Karena Malaysia adalah salah satu dari tiga negara
yang menguasai Selat Malaka, perdagangan internasional berperan
penting di dalam ekonominya. Pada suatu ketika, Malaysia pernah menjadi
penghasil timah, karet dan
minyak kelapa sawit di dunia. Industri manufaktur
memiliki pengaruh besar bagi ekonomi negara ini. Malaysia juga dipandang
sebagai salah satu dari 18 negara berkeanekaragaman hayati terbesar di dunia.
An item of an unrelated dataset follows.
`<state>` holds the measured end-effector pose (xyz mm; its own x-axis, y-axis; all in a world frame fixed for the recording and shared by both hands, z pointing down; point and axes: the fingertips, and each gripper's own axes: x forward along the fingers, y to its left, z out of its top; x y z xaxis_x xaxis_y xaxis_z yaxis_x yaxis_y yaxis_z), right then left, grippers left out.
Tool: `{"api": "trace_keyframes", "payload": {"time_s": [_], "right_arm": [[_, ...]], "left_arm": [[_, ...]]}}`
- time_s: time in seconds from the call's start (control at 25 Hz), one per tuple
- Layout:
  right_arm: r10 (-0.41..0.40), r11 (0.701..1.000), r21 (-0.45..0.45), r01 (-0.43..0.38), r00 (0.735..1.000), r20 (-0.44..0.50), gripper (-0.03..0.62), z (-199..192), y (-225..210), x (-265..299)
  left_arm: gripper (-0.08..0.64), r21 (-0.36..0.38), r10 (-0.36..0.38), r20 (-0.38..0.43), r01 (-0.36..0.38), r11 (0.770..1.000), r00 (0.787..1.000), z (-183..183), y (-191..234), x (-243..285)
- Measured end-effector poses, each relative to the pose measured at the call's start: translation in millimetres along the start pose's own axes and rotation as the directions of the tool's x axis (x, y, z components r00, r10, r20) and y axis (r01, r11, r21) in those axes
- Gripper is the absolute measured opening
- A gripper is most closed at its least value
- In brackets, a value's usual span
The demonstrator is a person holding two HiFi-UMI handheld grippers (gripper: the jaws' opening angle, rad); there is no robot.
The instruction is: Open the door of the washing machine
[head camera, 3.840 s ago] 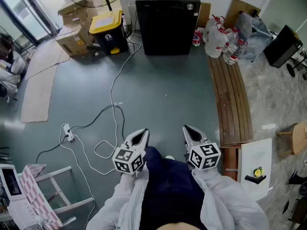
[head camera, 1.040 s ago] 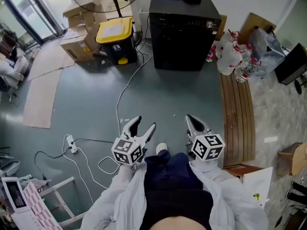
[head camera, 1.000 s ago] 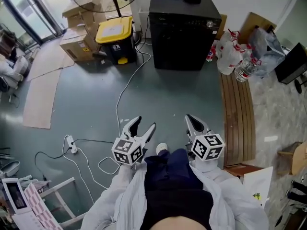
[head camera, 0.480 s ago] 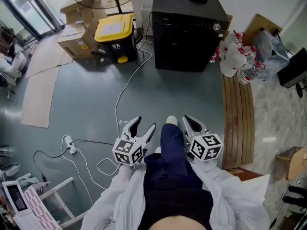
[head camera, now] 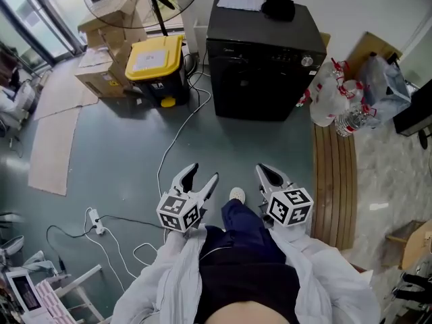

Malaysia adalah anggota perintis ASEAN dan
turut serta di berbagai organisasi internasional, seperti PBB. Sebagai bekas jajahan
Inggris, Malaysia juga menjadi anggotaNegara-Negara Persemakmuran.
Malaysia juga menjadi anggota D-8.
1. Malaysia (State Funded System atau Tax
Based System)
Sistem pembiayaan kesehatan di Negara Malaysia berkembang lebih
awal dan lebih maju dibandingkan dengan negara Indonesia karena negara Malaysia
merupakan negara persemakmuran Inggris. Dimulai pada tahun 1951 dengan
mewajibkan pegawai untuk memulai tabungan wajib pegawai yang digunakan sebagai
tabungan hari tua. Warga yang tidak diwajibkan untuk mengikuti tabungan wajib
hari tua difasilitasi oleh lembaga EPF (Employee Provident Fund). Selain itu
negara juga menjamin warga yang mendapat kecelakaan kerja atau pensiunan cacat
dengan difasilitasi oleh lembaga SOSCO (Social Security Organitation).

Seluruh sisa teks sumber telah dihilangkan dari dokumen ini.